■ **What the task asks**:
I would like each line of the data that holds the word "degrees" copied out.
======== Supplied material
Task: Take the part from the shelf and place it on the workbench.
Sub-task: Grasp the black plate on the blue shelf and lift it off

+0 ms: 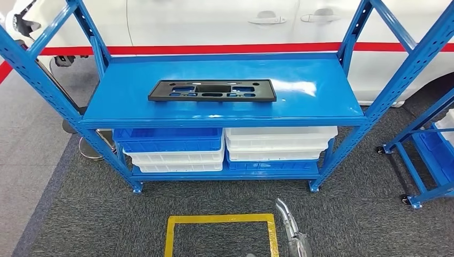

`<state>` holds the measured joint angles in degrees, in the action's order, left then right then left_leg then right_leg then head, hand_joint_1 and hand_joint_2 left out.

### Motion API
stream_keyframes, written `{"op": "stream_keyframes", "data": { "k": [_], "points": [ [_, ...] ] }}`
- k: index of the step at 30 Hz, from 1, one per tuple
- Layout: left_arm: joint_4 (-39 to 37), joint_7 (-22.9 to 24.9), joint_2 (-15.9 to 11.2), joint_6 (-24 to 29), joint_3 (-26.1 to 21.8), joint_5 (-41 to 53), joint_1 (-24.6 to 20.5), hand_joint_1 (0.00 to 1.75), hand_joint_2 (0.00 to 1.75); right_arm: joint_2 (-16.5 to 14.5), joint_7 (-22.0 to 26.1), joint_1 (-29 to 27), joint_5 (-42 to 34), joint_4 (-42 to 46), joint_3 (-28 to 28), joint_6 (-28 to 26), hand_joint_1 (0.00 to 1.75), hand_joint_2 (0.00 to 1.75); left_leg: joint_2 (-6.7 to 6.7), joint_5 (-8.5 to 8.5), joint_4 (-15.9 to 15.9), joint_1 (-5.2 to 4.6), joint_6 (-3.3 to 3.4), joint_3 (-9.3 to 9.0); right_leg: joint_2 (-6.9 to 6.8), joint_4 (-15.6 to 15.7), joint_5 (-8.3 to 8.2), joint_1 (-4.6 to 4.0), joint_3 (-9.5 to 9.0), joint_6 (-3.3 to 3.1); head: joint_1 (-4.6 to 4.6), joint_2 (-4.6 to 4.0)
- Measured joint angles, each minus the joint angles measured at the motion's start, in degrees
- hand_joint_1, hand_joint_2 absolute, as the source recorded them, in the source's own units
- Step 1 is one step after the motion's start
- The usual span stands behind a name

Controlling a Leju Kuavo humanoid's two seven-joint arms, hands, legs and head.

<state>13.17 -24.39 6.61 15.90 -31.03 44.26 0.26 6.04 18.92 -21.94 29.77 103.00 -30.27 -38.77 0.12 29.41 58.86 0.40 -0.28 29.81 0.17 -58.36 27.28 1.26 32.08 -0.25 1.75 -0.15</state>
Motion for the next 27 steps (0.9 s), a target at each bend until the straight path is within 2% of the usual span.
{"op": "stream_keyframes", "data": {
  "k": [2, 4, 5, 6, 7, 9, 10, 11, 14, 16, 17, 19, 20, 21, 22, 24, 25, 26, 27],
  "points": [
    [0.0, 0.0, 0.1, -0.2, -0.1, 0.7, -0.1, 0.0, 0.0, 0.9, -1.5, 0.0, 0.0, 0.7, -1.3, -0.9, 0.0, 1.75, -0.03, 3.3, 5.3, 0.19, -0.5, 2.29, -0.15, 0.1, -0.08, 0.11, 0.01, -0.52, 0.0, 0.0],
    [-0.1, 0.0, 0.1, -0.2, -0.2, 0.9, -0.1, 0.0, 0.0, 1.5, -2.3, 0.1, 0.1, 1.0, -2.1, -1.2, 0.0, 1.75, -0.04, 6.79, 13.1, 0.28, -0.82, 6.01, -0.24, 0.1, -0.02, 0.01, 0.08, -0.7, 0.0, 0.0],
    [-0.1, 0.1, 0.1, -0.2, -0.2, 1.0, 0.0, 0.0, 0.0, 1.7, -2.6, 0.1, 0.2, 1.1, -2.3, -1.4, 0.0, 1.75, -0.04, 7.29, 15.5, 0.3, -0.89, 7.23, -0.25, 0.1, 0.01, -0.01, 0.07, -0.72, 0.0, 0.0],
    [-0.1, 0.1, 0.1, -0.2, -0.2, 1.1, 0.0, 0.0, 0.0, 1.9, -2.9, 0.2, 0.5, 1.1, -2.5, -1.4, 0.0, 1.75, -0.04, 6.53, 15.6, 0.3, -0.88, 7.44, -0.24, 0.0, 0.05, -0.02, 0.01, -0.7, 0.0, 0.0],
    [-0.1, 0.2, 0.1, -0.2, -0.2, 1.2, 0.0, 0.0, 0.0, 2.1, -3.3, 0.2, 1.0, 1.2, -2.7, -1.5, 0.0, 1.75, -0.04, 4.73, 13.5, 0.3, -0.8, 6.57, -0.21, 0.0, 0.11, 0.0, -0.09, -0.65, 0.0, 0.0],
    [-0.2, 0.3, 0.1, -0.2, -0.2, 1.5, -0.1, 0.0, 0.0, 2.3, -4.3, 0.3, 2.6, 1.4, -2.9, -1.5, 0.0, 1.75, -0.05, 0.53, 5.4, 0.29, -0.45, 3.02, -0.15, -0.1, 0.29, -0.01, -0.32, -0.36, 0.0, 0.0],
    [-0.2, 0.4, 0.1, -0.2, -0.3, 1.5, -0.1, 0.0, 0.0, 2.4, -4.8, 0.4, 3.8, 1.6, -2.9, -1.5, 0.0, 1.75, -0.04, -0.71, 2.2, 0.19, -0.19, 1.7, -0.12, -0.2, 0.37, -0.09, -0.35, -0.1, -0.01, 0.0],
    [-0.2, 0.5, 0.1, -0.2, -0.3, 1.7, -0.2, 0.0, 0.0, 2.5, -5.5, 0.6, 5.5, 1.7, -2.9, -1.5, 0.0, 1.75, -0.02, -1.24, 0.4, 0.08, 0.08, 1.0, -0.09, -0.2, 0.38, -0.18, -0.34, 0.21, -0.01, 0.0],
    [-0.3, 1.0, 0.1, -0.2, -0.3, 2.3, -0.3, 0.0, 0.0, 1.9, -7.5, 1.6, 14.3, 1.9, -2.2, -1.5, 0.0, 1.75, -0.02, -1.52, -0.4, -0.06, 1.06, 1.07, -0.01, -0.1, 0.24, -0.29, -0.27, 1.26, -0.01, 0.0],
    [-0.3, 1.1, 0.1, -0.2, -0.4, 2.7, -0.3, 0.0, 0.0, 0.8, -8.5, 2.6, 22.1, 1.9, -0.9, -1.6, 0.0, 1.75, -0.16, -1.98, -0.8, 0.13, 1.91, 0.96, -0.04, -1.8, 1.61, -0.2, 0.51, 1.75, -0.02, 0.0],
    [-0.3, 1.2, 0.1, -0.2, -0.5, 2.8, -0.4, 0.0, 0.0, 0.1, -8.7, 3.2, 26.0, 1.8, -0.2, -1.6, 0.0, 1.75, -0.26, -2.16, -1.0, 0.18, 2.25, 0.91, -0.06, -4.4, 3.2, -0.16, 1.68, 1.89, -0.02, 0.0],
    [-0.3, 1.2, 0.1, -0.3, -0.6, 3.1, -0.5, 0.0, 0.0, -1.6, -9.0, 4.1, 34.0, 1.4, 1.3, -1.5, 0.0, 1.75, -0.36, -2.24, -0.9, -0.04, 2.58, 1.1, -0.08, -11.8, 6.9, -0.16, 5.28, 2.02, -0.02, 0.0],
    [-0.3, 1.2, 0.1, -0.3, -0.7, 3.3, -0.5, 0.0, 0.0, -2.5, -9.1, 4.4, 37.7, 1.0, 2.0, -1.5, 0.0, 1.75, -0.37, -2.24, -0.9, -0.17, 2.65, 1.16, -0.08, -14.8, 7.8, -0.16, 6.77, 2.02, -0.02, 0.0],
    [-0.3, 1.2, 0.1, -0.4, -0.7, 3.5, -0.6, 0.0, 0.0, -3.4, -9.2, 4.6, 41.2, 0.6, 2.7, -1.5, 0.0, 1.75, -0.35, -2.22, -0.9, -0.3, 2.71, 1.18, -0.09, -16.1, 7.63, -0.17, 7.45, 1.96, -0.02, 0.0],
    [-0.3, 1.2, 0.1, -0.5, -0.8, 3.7, -0.6, 0.0, 0.0, -4.3, -9.3, 4.9, 44.4, 0.3, 3.4, -1.5, 0.0, 1.75, -0.31, -2.18, -0.8, -0.42, 2.73, 1.13, -0.09, -15.1, 6.35, -0.23, 7.02, 1.79, -0.02, 0.0],
    [-0.3, 1.3, 0.1, -0.7, -0.8, 4.2, -0.7, 0.0, 0.0, -5.6, -9.5, 5.5, 48.7, -0.3, 4.3, -1.5, 0.0, 1.75, -0.2, -2.07, -0.8, -0.64, 2.67, 0.89, -0.09, -7.8, 2.34, -0.56, 3.58, 1.0, -0.02, 0.0],
    [-0.3, 1.4, 0.2, -0.8, -0.9, 4.3, -0.8, 0.0, 0.0, -6.1, -9.5, 5.7, 49.9, -0.5, 4.5, -1.5, 0.0, 1.75, -0.14, -1.97, -0.7, -0.8, 2.54, 0.85, -0.14, -4.1, 0.92, -0.76, 1.85, 0.58, -0.02, 0.0],
    [-0.3, 1.5, 0.2, -0.9, -0.9, 4.5, -0.8, 0.0, 0.0, -6.5, -9.6, 5.9, 50.6, -0.6, 4.7, -1.5, 0.0, 1.75, -0.1, -1.9, -0.6, -0.87, 2.36, 0.89, -0.2, -1.6, 0.14, -0.97, 0.7, 0.27, -0.02, 0.0],
    [-0.3, 1.5, 0.2, -1.0, -1.0, 4.5, -0.9, 0.0, 0.0, -6.8, -9.7, 6.0, 51.1, -0.8, 4.8, -1.5, 0.0, 1.75, -0.09, -1.85, -0.6, -0.88, 2.12, 0.96, -0.25, -0.4, 0.01, -1.14, 0.24, 0.09, -0.02, 0.0]
  ]
}}
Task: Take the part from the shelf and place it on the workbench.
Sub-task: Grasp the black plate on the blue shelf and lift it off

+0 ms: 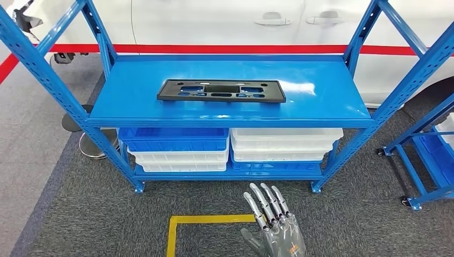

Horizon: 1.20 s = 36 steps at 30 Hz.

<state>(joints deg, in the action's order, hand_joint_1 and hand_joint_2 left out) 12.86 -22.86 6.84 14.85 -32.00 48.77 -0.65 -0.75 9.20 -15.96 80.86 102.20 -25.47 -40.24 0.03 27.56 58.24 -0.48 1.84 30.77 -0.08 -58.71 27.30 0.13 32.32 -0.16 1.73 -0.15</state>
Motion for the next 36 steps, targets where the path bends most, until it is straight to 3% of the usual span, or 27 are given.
{"op": "stream_keyframes", "data": {
  "k": [4, 5, 7, 8, 9, 10, 11, 13, 15, 19, 21, 23, 24, 25, 26, 28, 29, 31, 34, 36],
  "points": [
    [0.0, 0.5, -0.2, -0.3, -0.4, 0.4, -0.2, 0.0, 0.0, -0.7, -2.9, 0.6, 3.7, -0.6, -0.1, 0.0, 0.0, 1.75, -0.04, 1.09, 1.1, 0.02, -1.27, 0.39, -0.1, 1.2, -0.51, 0.47, -0.43, -0.6, 0.01, 0.0],
    [0.0, 0.6, -0.3, -0.4, -0.5, 0.6, -0.3, 0.0, 0.0, -0.8, -4.3, 1.0, 5.0, -0.8, -0.5, 0.0, 0.0, 1.75, -0.02, 2.43, 3.2, 0.13, -1.65, 1.32, -0.17, 1.5, -0.66, 0.71, -0.57, -0.82, 0.02, 0.0],
    [-0.1, 1.0, -0.4, -0.7, -0.6, 0.9, -0.4, 0.0, 0.0, -0.7, -7.2, 2.0, 7.1, -1.5, -1.5, 0.0, 0.0, 1.75, 0.0, 5.98, 10.4, 0.64, -2.37, 4.67, -0.26, 1.6, -0.69, 0.73, -0.57, -1.02, 0.03, 0.0],
    [-0.1, 1.1, -0.5, -0.9, -0.7, 1.0, -0.4, 0.0, 0.0, -0.5, -8.5, 2.5, 7.9, -2.0, -2.1, 0.0, 0.0, 1.75, -0.01, 7.18, 13.8, 0.9, -2.68, 6.36, -0.28, 1.6, -0.69, 0.74, -0.55, -1.01, 0.03, 0.0],
    [-0.1, 1.3, -0.6, -1.1, -0.7, 1.2, -0.3, 0.0, 0.0, -0.3, -9.7, 3.0, 8.4, -2.6, -2.7, 0.0, 0.0, 1.75, -0.01, 7.3, 15.6, 1.13, -2.96, 7.34, -0.29, 1.5, -0.67, 0.78, -0.56, -0.98, 0.02, 0.0],
    [-0.1, 1.3, -0.7, -1.2, -0.7, 1.4, -0.3, 0.0, 0.0, 0.1, -10.7, 3.5, 8.7, -3.2, -3.3, 0.0, 0.0, 1.75, -0.02, 6.22, 15.1, 1.36, -3.2, 7.25, -0.28, 1.5, -0.62, 0.87, -0.58, -0.89, 0.02, 0.0],
    [-0.1, 1.4, -0.8, -1.3, -0.7, 1.6, -0.3, 0.0, 0.0, 0.5, -11.5, 4.1, 9.0, -3.8, -3.8, 0.0, 0.0, 1.75, -0.04, 4.33, 12.6, 1.58, -3.4, 6.2, -0.25, 1.4, -0.54, 1.0, -0.63, -0.74, 0.02, 0.0],
    [-0.1, 1.3, -1.0, -1.4, -0.7, 1.8, -0.5, 0.0, 0.0, 1.2, -12.7, 5.1, 9.1, -4.7, -4.6, 0.0, 0.0, 1.75, -0.02, 0.72, 4.9, 1.81, -3.69, 2.71, -0.21, 0.9, -0.17, 1.18, -0.67, -0.08, 0.02, 0.0],
    [-0.2, 1.0, -1.0, -1.5, -0.7, 2.0, -0.6, 0.0, 0.0, 1.9, -13.4, 6.0, 9.2, -5.4, -5.3, 0.0, 0.0, 1.75, 0.18, -0.33, 0.8, 1.7, -3.08, 0.99, -0.16, 0.5, 0.05, 1.13, -0.51, 0.77, 0.02, 0.0],
    [-0.2, -0.5, -1.1, -2.8, -0.9, 1.9, -0.7, 0.0, 0.0, 3.7, -14.4, 8.0, 9.2, -7.2, -6.9, 0.0, 0.0, 1.75, 0.33, -0.38, 0.4, 1.39, -0.96, 1.01, -0.13, -0.3, 0.57, 1.3, -0.08, 2.18, 0.02, 0.0],
    [-0.2, -1.4, -1.1, -4.4, -1.1, 1.4, -0.8, 0.0, 0.0, 4.2, -14.7, 8.7, 9.2, -8.0, -7.5, 0.0, 0.0, 1.75, 0.29, -0.53, 0.2, 1.43, -0.16, 0.93, -0.13, -5.0, 3.2, 1.28, 2.22, 2.4, 0.01, 0.0],
    [-0.2, -1.7, -1.2, -5.7, -1.6, 1.1, -0.9, 0.0, 0.0, 4.5, -14.9, 9.1, 9.2, -8.7, -8.3, 0.0, 0.0, 1.75, 0.27, -0.42, 0.2, 1.16, 0.27, 0.94, -0.1, -12.6, 6.36, 1.16, 6.26, 2.33, 0.01, 0.0],
    [-0.2, -1.6, -1.3, -6.0, -1.8, 1.0, -0.8, 0.0, 0.0, 4.6, -15.0, 9.2, 9.2, -9.0, -8.7, 0.0, 0.0, 1.75, 0.28, -0.34, 0.2, 0.98, 0.39, 0.85, -0.1, -15.0, 6.8, 1.12, 7.7, 2.21, 0.01, 0.0],
    [-0.2, -1.4, -1.3, -6.2, -2.0, 1.0, -0.8, 0.0, 0.0, 4.7, -15.2, 9.2, 9.2, -9.4, -9.1, 0.0, 0.0, 1.75, 0.31, -0.23, 0.3, 0.78, 0.5, 0.71, -0.09, -15.6, 6.14, 1.06, 8.23, 2.0, 0.01, 0.0],
    [-0.2, -1.3, -1.3, -6.3, -2.1, 1.0, -0.8, 0.0, 0.0, 4.7, -15.3, 9.2, 9.2, -9.6, -9.4, 0.0, 0.0, 1.75, 0.36, -0.1, 0.3, 0.6, 0.55, 0.47, -0.08, -13.8, 4.42, 0.89, 7.61, 1.64, 0.02, 0.0],
    [-0.2, -0.9, -1.3, -6.4, -2.2, 1.0, -0.7, 0.0, 0.0, 4.7, -15.6, 9.4, 9.2, -10.0, -10.1, 0.0, 0.0, 1.75, 0.45, 0.28, 0.2, 0.31, 0.52, 0.02, -0.06, -6.6, 0.37, 0.33, 4.37, 0.38, 0.02, 0.0],
    [-0.2, -0.7, -1.3, -6.5, -2.2, 1.1, -0.7, 0.0, 0.0, 4.7, -15.7, 9.5, 9.2, -10.1, -10.4, 0.0, 0.0, 1.75, 0.48, 0.54, 0.3, 0.17, 0.35, -0.1, -0.09, -3.3, -0.74, 0.02, 2.9, -0.23, 0.01, 0.0],
    [-0.2, -0.5, -1.3, -6.6, -2.3, 1.1, -0.7, 0.0, 0.0, 4.7, -15.8, 9.6, 9.2, -10.2, -11.0, 0.0, 0.0, 1.75, 0.42, 1.02, 0.2, 0.23, -0.19, -0.1, -0.16, -0.4, -0.83, -0.45, 1.63, -1.01, 0.01, 0.0],
    [-0.2, -0.8, -1.5, -6.8, -2.5, 1.1, -0.8, 0.0, 0.0, 4.7, -15.8, 9.6, 9.1, -10.4, -11.7, 0.0, 0.0, 1.75, 0.17, 1.76, 0.5, 0.33, -1.15, -0.62, -0.05, 0.9, -0.71, -0.16, 0.58, -1.21, 0.02, 0.0],
    [-0.2, -1.0, -1.6, -6.8, -2.6, 1.1, -0.9, 0.0, 0.0, 4.6, -15.8, 9.8, 8.9, -10.6, -12.2, 0.0, 0.0, 1.75, 0.09, 3.66, 4.4, 0.41, -1.76, 0.87, -0.13, 1.9, -0.63, 0.34, -0.72, -1.37, 0.03, 0.0]
  ]
}}
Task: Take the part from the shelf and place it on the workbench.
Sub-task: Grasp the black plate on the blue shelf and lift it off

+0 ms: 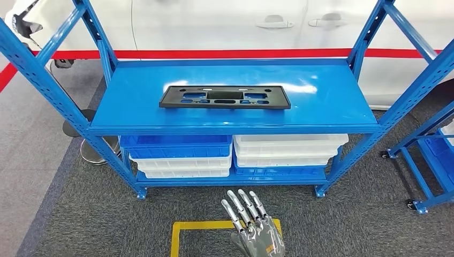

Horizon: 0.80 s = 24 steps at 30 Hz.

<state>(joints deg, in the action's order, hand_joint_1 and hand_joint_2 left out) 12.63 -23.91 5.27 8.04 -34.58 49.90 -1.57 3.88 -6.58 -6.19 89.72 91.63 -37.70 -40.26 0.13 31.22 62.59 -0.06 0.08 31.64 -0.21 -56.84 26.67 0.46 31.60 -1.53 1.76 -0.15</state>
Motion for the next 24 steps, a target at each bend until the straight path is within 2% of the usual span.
{"op": "stream_keyframes", "data": {
  "k": [2, 3, 4, 5, 7, 8, 9, 10, 13, 15, 18, 19, 20, 21, 23, 24],
  "points": [
    [0.0, -0.1, 0.0, 0.0, 0.0, 0.0, 0.0, 0.0, 0.0, 0.0, 0.1, 0.1, -0.3, -0.2, -0.4, 0.0, 0.0, 1.75, 0.0, 2.65, 7.4, 0.34, -0.58, 4.35, -0.08, 0.2, 0.6, 0.01, -0.83, -0.13, 0.0, 0.0],
    [0.0, -0.1, 0.0, 0.0, -0.1, 0.0, 0.2, 0.0, 0.0, 0.0, 0.1, 0.1, -0.4, -0.4, -0.5, 0.0, 0.0, 1.75, 0.0, 3.07, 10.3, 0.53, -0.84, 6.41, -0.06, 0.1, 1.0, 0.03, -1.25, -0.09, 0.0, 0.0],
    [0.0, -0.1, -0.1, 0.0, -0.1, 0.0, 0.3, 0.0, 0.0, 0.0, 0.2, 0.1, -0.6, -0.6, -0.6, 0.0, 0.0, 1.75, -0.01, 2.29, 11.3, 0.68, -1.04, 7.6, -0.01, 0.1, 1.47, 0.09, -1.77, 0.01, 0.0, 0.0],
    [0.0, -0.1, -0.1, 0.0, -0.2, 0.0, 0.4, 0.0, 0.0, 0.0, 0.3, 0.1, -0.7, -0.8, -0.6, 0.0, 0.0, 1.75, -0.02, 0.4, 10.1, 0.81, -1.19, 7.73, 0.05, 0.1, 1.97, 0.18, -2.39, 0.16, 0.01, 0.0],
    [0.0, 0.0, -0.2, 0.1, -0.3, 0.2, 0.5, 0.0, 0.0, -0.1, 0.6, 0.1, -1.1, -1.0, -0.6, 0.0, 0.0, 1.75, -0.09, -4.66, 3.2, 1.02, -1.28, 5.52, 0.11, 0.0, 3.15, 0.36, -3.82, 0.69, 0.01, 0.0],
    [0.0, 0.1, -0.2, 0.1, -0.4, 0.2, 0.5, 0.0, 0.0, -0.1, 0.8, 0.2, -1.3, -1.1, -0.6, 0.0, 0.0, 1.75, -0.13, -6.07, 0.0, 0.97, -1.15, 4.22, 0.13, -0.1, 3.73, 0.32, -4.31, 1.06, 0.0, 0.0],
    [-0.1, 0.2, -0.1, 0.1, -0.6, 0.3, 0.5, 0.0, 0.0, -0.1, 1.0, 0.2, -1.4, -1.2, -0.6, 0.0, 0.0, 1.75, -0.14, -6.61, -2.0, 0.9, -0.79, 3.35, 0.14, -0.1, 4.18, 0.25, -4.61, 1.43, 0.0, 0.0],
    [-0.1, 0.2, -0.1, 0.1, -0.7, 0.3, 0.5, 0.0, 0.0, -0.2, 1.1, 0.3, -1.5, -1.2, -0.6, 0.0, 0.0, 1.75, -0.13, -6.26, -2.8, 0.8, -0.31, 2.98, 0.16, -0.1, 4.47, 0.12, -4.8, 1.78, -0.01, 0.0],
    [-0.1, 0.4, -0.2, 0.1, -0.9, 0.5, 0.5, 0.0, 0.0, -0.3, 1.8, 0.4, -1.9, -1.2, -0.6, 0.0, 0.0, 1.75, 0.03, -5.35, -3.4, 0.75, 1.17, 2.3, 0.2, -1.0, 4.62, 0.14, -4.89, 2.48, -0.01, 0.0],
    [-0.1, 0.4, -0.2, 0.2, -1.0, 0.6, 0.4, 0.0, 0.0, -0.4, 2.4, 0.6, -2.3, -1.2, -0.5, 0.0, 0.0, 1.75, 0.11, -4.89, -3.7, 0.81, 1.92, 1.31, 0.19, -5.4, 5.56, 0.29, -2.55, 2.81, -0.02, 0.0],
    [-0.1, 0.4, -0.2, 0.3, -1.0, 0.9, 0.3, 0.0, 0.0, -0.4, 3.3, 0.6, -2.8, -1.3, -0.4, 0.0, 0.0, 1.75, 0.2, -3.82, -3.8, 0.59, 2.51, 0.09, 0.19, -15.7, 9.22, 0.28, 4.95, 3.01, -0.02, 0.0],
    [-0.1, 0.4, -0.2, 0.3, -1.0, 1.0, 0.3, 0.0, 0.0, -0.4, 3.5, 0.6, -2.9, -1.3, -0.4, 0.0, 0.0, 1.75, 0.26, -3.36, -3.8, 0.46, 2.55, -0.46, 0.19, -17.3, 9.52, 0.24, 6.85, 2.9, -0.02, 0.0],
    [-0.1, 0.4, -0.2, 0.3, -1.0, 1.1, 0.4, 0.0, 0.0, -0.5, 3.7, 0.6, -3.0, -1.3, -0.4, 0.0, 0.0, 1.75, 0.32, -2.84, -3.8, 0.31, 2.53, -1.14, 0.19, -16.9, 8.57, 0.11, 7.8, 2.63, -0.02, 0.0],
    [-0.1, 0.4, -0.2, 0.3, -1.1, 1.1, 0.4, 0.0, 0.0, -0.5, 3.8, 0.6, -3.0, -1.4, -0.3, 0.0, 0.0, 1.75, 0.36, -2.29, -3.8, 0.13, 2.5, -1.95, 0.2, -14.7, 6.42, -0.07, 7.81, 2.19, -0.02, 0.0],
    [-0.1, 0.4, -0.1, 0.3, -1.1, 1.1, 0.5, 0.0, 0.0, -0.6, 4.0, 0.5, -3.2, -1.4, -0.2, 0.0, 0.0, 1.75, 0.4, -1.21, -3.9, -0.12, 2.34, -3.37, 0.24, -7.7, 0.67, -0.78, 6.3, 0.83, -0.01, 0.0],
    [-0.2, 0.4, 0.0, 0.3, -1.1, 1.1, 0.4, 0.0, 0.0, -0.7, 4.3, 0.5, -3.3, -1.4, -0.1, 0.0, 0.0, 1.75, 0.45, -0.78, -4.0, -0.18, 2.14, -3.81, 0.33, -5.0, -0.83, -1.12, 5.66, 0.23, -0.03, 0.0]
  ]
}}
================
■ **Reply**:
`<state>` holds the measured joint angles in degrees, in the action's order, left then right then left_leg then right_leg then head, hand_joint_1 and hand_joint_2 left out.
- Measured joint angles, each minus the joint angles measured at the motion's start, in degrees

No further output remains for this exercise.